Non è il caso di p. Placido Cortese, descritto da tutti come placido e cortese con tutti, oggi riconosciuto venerabile e martire della carità e del silenzio perché, quando venne arrestato l’8 ottobre 1944, preferì la morte brutale che gli venne inflitta verso il 15 novembre 1944 piuttosto che il tradimento dei suoi amici e collaboratori. A Trieste, nella sede della Gestapo si compì la sua vita, non lontano da dove nacque. Nella Positio presentata al Dicastero per le cause dei santi si legge: “Era l’anno 1943, al Seraphicum, in via S. Teodoro, era ospite a tavola il P. Placido Cortese, un frate padovano che parla il croato. Lavora nell’assistenza agli internati del lager di Padova [si riferisce al campo di Chiesanuova, ndr]. Alla fine del pranzo ci siamo stretti la mano ed abbiamo scambiato i saluti in croato. Di bassa statura e quasi impercettibilmente zoppicante.
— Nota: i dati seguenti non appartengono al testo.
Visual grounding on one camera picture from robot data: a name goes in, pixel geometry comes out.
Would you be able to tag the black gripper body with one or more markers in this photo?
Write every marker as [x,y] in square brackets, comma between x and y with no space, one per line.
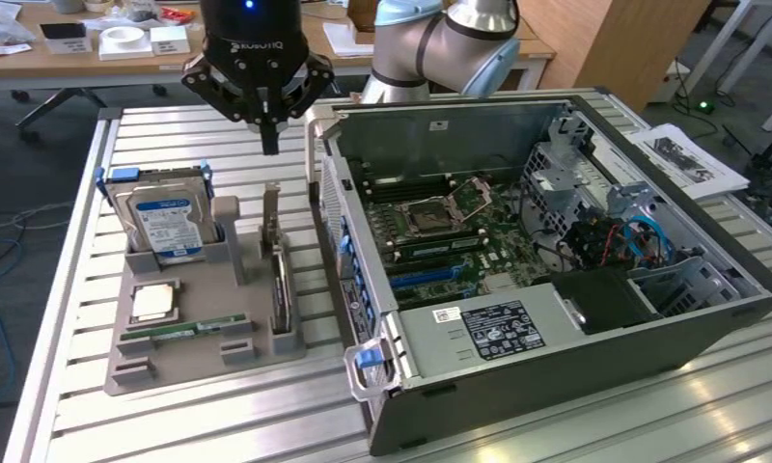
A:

Quando fu rapito, hanno detto che sono giunte due persone che gli hanno chiesto di visitare una persona ammalata. E se ne è persa traccia. Abbiamo avuto martiri del segreto confessionale. Padre Placido martire del silenzio sacerdotale: non ha voluto tradire i nomi dei suoi collaboratori. Riteneva che ciò che gli si diceva anche fuori della confessione, fosse come se glielo avessero detto in confessione”.

Un martire vero, testimone di un amore che infiamma il cuore e permette di accogliere anche la persecuzione a causa della giustizia sapendo che il Regno si costruisce anche così.